Gustave collected himself, recovering from his paralysis at last. He stepped in front of Vikki so that he was facing the keyboard, and typed:
► Who are you? Where do you come from? How do you survive here, unprotected against the vacuum?
The alien answered after a pause:
◄ I cannot express my name, or the name of my species, in your language. My companions and I come from a world orbiting another star, some distance from your sun. My kind, unlike you, do not need protection against vacuum. The world we come from has no atmosphere and low gravity.
Gustave continued:
► But where is the spaceship you came in?
The alien replied:
◄ We do not use spaceships. We are fitted with an implant that enables us to traverse large distances in space.

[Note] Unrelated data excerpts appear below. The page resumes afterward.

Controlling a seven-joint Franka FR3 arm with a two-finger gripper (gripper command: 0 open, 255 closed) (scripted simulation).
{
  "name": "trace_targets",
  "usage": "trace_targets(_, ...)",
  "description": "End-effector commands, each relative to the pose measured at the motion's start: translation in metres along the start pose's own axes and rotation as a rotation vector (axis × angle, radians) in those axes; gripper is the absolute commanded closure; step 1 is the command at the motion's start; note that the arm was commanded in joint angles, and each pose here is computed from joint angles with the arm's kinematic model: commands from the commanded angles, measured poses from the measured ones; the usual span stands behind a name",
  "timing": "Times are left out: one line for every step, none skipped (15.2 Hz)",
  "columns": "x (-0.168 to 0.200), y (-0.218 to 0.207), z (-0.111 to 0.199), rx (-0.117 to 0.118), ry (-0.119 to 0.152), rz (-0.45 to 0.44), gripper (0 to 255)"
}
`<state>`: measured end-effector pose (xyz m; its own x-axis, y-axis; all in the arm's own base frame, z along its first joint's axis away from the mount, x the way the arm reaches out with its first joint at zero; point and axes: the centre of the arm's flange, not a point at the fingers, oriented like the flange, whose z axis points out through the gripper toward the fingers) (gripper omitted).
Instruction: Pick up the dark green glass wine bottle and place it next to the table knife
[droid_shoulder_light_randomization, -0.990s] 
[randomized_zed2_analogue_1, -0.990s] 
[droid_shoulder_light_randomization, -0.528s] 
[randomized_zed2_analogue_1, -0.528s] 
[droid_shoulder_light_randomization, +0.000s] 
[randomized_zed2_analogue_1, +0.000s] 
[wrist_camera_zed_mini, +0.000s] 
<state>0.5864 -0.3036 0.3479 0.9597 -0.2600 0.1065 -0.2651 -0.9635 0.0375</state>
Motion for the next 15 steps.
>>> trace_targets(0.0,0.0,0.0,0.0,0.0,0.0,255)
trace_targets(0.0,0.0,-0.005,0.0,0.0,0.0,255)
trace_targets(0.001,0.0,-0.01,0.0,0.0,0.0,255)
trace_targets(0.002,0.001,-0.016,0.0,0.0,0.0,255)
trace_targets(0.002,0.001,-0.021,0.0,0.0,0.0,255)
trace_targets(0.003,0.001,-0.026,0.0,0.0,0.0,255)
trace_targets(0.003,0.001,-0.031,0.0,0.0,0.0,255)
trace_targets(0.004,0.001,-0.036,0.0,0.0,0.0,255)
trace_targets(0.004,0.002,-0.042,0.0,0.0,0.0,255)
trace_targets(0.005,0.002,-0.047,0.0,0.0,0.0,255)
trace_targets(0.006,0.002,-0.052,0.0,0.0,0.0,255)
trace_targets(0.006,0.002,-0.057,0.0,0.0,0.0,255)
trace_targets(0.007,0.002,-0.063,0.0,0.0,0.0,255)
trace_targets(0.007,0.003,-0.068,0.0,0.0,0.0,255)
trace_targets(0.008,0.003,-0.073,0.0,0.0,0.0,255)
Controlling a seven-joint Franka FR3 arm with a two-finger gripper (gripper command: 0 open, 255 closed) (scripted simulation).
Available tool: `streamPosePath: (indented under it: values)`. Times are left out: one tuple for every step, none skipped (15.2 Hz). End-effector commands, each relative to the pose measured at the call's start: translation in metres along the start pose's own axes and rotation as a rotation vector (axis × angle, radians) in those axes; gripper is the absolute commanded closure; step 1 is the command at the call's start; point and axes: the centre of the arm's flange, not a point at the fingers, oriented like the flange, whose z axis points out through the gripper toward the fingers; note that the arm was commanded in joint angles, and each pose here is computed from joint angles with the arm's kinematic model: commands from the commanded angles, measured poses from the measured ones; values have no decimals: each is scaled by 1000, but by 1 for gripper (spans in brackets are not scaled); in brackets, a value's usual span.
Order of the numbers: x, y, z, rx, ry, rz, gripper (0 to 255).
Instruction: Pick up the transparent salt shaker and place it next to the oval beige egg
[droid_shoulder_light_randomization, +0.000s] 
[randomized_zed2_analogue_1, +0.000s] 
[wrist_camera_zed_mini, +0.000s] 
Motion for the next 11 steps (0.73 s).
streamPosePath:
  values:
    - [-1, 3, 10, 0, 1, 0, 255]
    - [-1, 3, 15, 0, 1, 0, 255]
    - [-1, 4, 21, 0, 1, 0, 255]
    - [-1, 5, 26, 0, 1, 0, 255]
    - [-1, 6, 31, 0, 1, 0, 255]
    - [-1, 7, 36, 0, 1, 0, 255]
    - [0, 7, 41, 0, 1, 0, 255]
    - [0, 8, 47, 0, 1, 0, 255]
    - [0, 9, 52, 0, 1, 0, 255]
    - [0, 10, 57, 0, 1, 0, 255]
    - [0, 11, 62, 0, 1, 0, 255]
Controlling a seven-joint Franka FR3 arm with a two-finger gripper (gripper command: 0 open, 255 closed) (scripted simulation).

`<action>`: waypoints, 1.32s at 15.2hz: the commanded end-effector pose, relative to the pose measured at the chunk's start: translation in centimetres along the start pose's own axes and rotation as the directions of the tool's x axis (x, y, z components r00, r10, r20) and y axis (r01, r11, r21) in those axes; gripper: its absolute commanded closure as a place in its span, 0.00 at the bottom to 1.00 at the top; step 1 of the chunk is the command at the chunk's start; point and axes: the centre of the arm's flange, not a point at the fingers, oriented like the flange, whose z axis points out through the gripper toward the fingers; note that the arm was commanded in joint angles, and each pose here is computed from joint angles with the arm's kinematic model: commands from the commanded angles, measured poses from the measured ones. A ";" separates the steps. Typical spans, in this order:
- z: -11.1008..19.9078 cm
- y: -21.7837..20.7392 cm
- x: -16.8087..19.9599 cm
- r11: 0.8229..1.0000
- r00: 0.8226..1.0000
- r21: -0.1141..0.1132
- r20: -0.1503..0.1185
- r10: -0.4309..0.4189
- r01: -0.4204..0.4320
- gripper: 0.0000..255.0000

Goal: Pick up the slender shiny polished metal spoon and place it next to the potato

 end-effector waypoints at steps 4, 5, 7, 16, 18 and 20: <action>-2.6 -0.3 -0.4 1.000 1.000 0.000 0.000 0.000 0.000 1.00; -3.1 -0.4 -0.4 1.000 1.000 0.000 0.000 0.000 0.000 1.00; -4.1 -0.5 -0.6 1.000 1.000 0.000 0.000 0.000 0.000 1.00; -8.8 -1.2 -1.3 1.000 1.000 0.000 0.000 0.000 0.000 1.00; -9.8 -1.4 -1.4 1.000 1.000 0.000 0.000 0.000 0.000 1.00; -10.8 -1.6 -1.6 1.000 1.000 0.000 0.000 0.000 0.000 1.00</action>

Both Gustave and Vikki were thinking, Wow! What amazing technology these creatures must possess! But Vikki now took over the typing again:
► Where is the star you come from?
◄ I cannot give you a catalogue number in your databases, but I can tell you that it is a Red Dwarf, about sixty of your light-years distant, and lies in the direction of the constellation you know as Auriga.
Sixty light-years! Impressive indeed! Vikki typed:
► What is your reason for coming here?
◄ The same as yours. To seek out life on other worlds and to make contact with any that may be intelligent. In that we appear to have both succeeded. I expect to have a fruitful exchange of information with your species.